The Portuguese government and Prime Minister Luis Montenegro’s Democratic Alliance party have fully endorsed the bid by former Prime Minister António Costa to become the next president of the European Council.
Costa is the favourite for the job as his nomination is also receiving so much support from leaders in other EU countries, including German Chancellor Olaf Scholz, and even Hungary’s Prime Minister, Viktor Orban.
Costa made many key allies when he attended an EU summit in Brussels last December. Yet just a month earlier, he had been obliged to step down as Portugal’s prime minister and head of the Socialist Party (PS), as investigations got underway into alleged irregularities in his government’s handling of several large investment projects.
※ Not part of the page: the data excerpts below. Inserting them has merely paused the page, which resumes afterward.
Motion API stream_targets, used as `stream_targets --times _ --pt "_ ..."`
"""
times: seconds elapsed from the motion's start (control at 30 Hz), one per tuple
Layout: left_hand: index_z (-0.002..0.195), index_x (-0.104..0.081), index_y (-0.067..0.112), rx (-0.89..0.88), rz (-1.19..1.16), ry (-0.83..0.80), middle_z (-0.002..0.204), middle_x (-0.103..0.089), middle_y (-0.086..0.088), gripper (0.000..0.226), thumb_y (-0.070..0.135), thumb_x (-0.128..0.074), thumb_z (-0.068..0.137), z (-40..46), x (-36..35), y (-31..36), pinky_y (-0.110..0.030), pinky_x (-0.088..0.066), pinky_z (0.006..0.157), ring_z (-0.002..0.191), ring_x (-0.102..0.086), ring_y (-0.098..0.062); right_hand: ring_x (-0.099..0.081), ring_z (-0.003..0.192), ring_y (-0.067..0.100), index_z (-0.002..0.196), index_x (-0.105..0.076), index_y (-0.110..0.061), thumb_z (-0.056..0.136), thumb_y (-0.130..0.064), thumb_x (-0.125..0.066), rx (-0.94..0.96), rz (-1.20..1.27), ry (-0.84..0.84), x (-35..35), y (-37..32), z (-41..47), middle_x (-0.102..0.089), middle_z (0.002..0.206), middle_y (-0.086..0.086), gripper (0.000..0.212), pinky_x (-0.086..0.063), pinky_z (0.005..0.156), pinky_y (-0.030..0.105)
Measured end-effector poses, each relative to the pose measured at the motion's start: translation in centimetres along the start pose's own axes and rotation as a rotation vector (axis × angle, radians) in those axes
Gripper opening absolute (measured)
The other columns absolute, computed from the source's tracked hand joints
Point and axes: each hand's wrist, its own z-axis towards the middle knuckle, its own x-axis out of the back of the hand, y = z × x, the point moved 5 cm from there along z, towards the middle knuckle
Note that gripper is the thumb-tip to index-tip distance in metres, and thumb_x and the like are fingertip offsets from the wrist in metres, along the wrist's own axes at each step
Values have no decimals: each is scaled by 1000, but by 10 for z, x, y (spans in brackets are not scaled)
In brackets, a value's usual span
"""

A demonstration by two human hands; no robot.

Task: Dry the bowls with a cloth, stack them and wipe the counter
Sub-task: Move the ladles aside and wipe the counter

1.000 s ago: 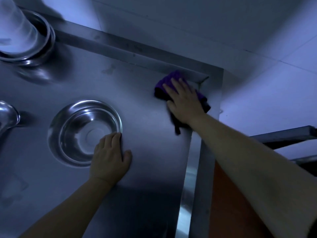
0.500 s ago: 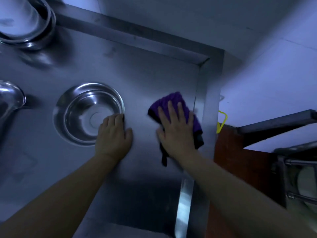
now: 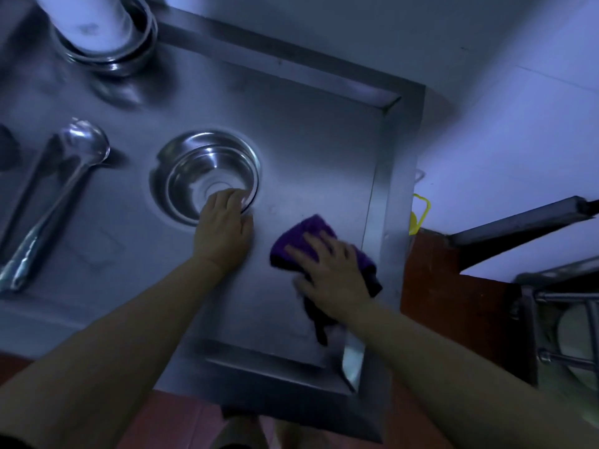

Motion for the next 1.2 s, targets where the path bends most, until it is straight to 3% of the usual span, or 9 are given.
stream_targets --times 0.2,0.37,0.53,0.73,0.87,0.97,1.1,1.2 --pt "119 -54 -7 103 -47 99 117 -56 -27 43 13 -46 81 -83 54 -69 -41 -30 98 109 -46 -40 -10 145 30 145 -32 -36 92 -50 -45 -228 -32 133 19 20 72 -21 157 4 57 -9 115 50" --pt "121 -52 -8 226 -71 143 121 -52 -27 42 10 -48 83 -150 90 -119 -44 -32 100 115 -40 -36 -9 145 32 147 -28 -33 92 -44 -41 -359 9 210 8 -35 76 -19 158 7 58 -10 116 53" --pt "122 -52 -5 275 -133 202 121 -52 -25 37 3 -54 86 -187 109 -143 -20 -21 102 117 -37 -27 -25 141 34 140 -44 -28 85 -36 -54 -142 15 246 -18 -161 65 -36 151 8 57 -18 112 52" --pt "121 -54 -4 322 -187 200 121 -55 -20 47 24 -40 86 -213 114 -161 -18 -21 102 116 -40 -26 -4 147 24 147 -28 -35 91 -32 -43 164 64 60 -36 -271 101 -16 159 -3 58 -4 116 48" --pt "120 -54 -4 354 -233 241 122 -55 -20 49 28 -37 86 -226 118 -165 -10 -18 100 116 -40 -26 -3 146 15 145 -34 -34 93 -24 -43 352 241 -136 -46 -319 82 -17 158 -7 54 7 110 36" --pt "119 -54 -5 360 -259 277 119 -55 -23 42 19 -42 86 -228 122 -158 -17 -23 98 113 -42 -29 -13 144 14 144 -39 -29 91 -18 -48 316 380 -140 -38 -307 48 -29 155 -6 55 -2 111 31" --pt "118 -55 -7 290 -268 232 117 -55 -24 39 11 -47 84 -221 119 -132 -28 -29 99 112 -46 -36 -30 139 17 138 -48 -26 89 -19 -54 216 371 -82 -23 -241 -16 -45 145 -3 50 -18 110 31" --pt "120 -54 -5 249 -298 165 119 -54 -21 39 11 -46 85 -216 111 -109 -24 -28 99 115 -44 -30 -41 129 21 132 -55 -24 88 -23 -50 77 296 -66 -17 -176 -73 -52 137 -2 44 -26 109 34"
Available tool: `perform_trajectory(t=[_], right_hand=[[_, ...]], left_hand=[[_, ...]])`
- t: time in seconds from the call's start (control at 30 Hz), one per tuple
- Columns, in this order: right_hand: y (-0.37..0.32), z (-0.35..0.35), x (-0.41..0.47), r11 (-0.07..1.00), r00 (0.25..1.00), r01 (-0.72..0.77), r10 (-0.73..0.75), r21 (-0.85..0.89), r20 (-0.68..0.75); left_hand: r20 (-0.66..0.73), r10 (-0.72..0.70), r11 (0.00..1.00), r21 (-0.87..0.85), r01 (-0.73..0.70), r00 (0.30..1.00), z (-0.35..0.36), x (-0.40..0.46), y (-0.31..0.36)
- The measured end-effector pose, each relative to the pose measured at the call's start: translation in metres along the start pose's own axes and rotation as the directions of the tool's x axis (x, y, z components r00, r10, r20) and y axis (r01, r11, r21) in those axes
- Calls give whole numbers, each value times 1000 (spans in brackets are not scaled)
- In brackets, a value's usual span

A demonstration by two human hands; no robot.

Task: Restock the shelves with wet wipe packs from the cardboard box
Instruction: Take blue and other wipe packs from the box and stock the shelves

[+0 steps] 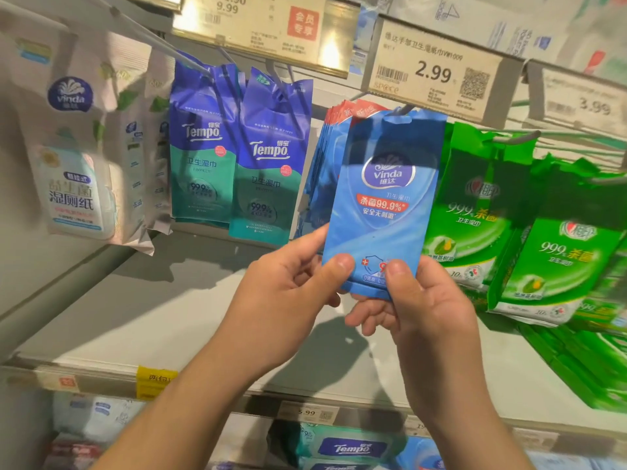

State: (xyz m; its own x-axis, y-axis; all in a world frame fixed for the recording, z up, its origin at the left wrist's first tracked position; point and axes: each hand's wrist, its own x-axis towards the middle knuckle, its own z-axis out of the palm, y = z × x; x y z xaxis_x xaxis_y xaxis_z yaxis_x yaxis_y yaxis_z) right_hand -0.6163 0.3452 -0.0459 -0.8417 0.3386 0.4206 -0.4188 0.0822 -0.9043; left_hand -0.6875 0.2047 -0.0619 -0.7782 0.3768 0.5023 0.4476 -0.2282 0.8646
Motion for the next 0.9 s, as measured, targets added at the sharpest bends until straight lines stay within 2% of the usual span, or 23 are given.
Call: perform_trajectory(t=[0.13,0.6,0.8,0.9], right_hand=[[14,6,-1,994,994,-108,109,29,-5],[26,38,41,963,962,-223,243,152,-127],[36,33,37,949,948,-262,287,174,-137],[42,26,31,941,942,-286,310,181,-126]], left_hand=[[-52,-32,999,-13,31,998,2,0,-5],[-169,-158,984,58,170,973,-4,51,-21],[-80,-254,963,-115,245,964,-3,36,-36],[-149,-320,947,-78,311,936,-9,25,-45]])
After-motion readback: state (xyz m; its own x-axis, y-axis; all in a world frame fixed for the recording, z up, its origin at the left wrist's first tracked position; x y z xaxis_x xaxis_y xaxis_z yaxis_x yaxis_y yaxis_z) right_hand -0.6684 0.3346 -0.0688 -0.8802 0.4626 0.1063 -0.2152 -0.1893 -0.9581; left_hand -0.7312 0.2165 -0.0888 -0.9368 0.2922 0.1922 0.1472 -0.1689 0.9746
Costa denied any wrong-doing and was never charged.
He is expected to soon replace the current European Council chief, Charles Michel of Belgium, who has served as the top official responsible since 2019 for organising summits at which the agendas are set for the 27 member states.
Costa is said to have all the right credentials, including that of a “pragmatic negotiator,” for the task he is hoping to achieve.
Portugal’s two centrist parties have been rivals since the Carnation Revolution in 1974. Yet Luis Montenegro of the centre-right told a press conference after an informal meeting of EU leaders in Brussels on June 17, that acceptance of Costa of the centre left as president of the Council would garner Portugal’s “unequivocal support.”
Montenegro went on to say: “I can also claim following from what I said to my colleagues from the European People’s Party that this nomination meets all the requirements to be accepted and validated in a final decision.”
António Costa, 62, worked as a lawyer before becoming a member of the Portuguese parliament in 1991. His many positions since then have included mayor of Lisbon, elected in 2007, 2009, and 2013. He was a minister of the European Committee of the Regions from 2010 to2015, adding to his considerable experience with the European Parliament and Council, before serving as prime minister from 2015 to 2024.
Costa clearly has a long and probably very successful political career ahead of him.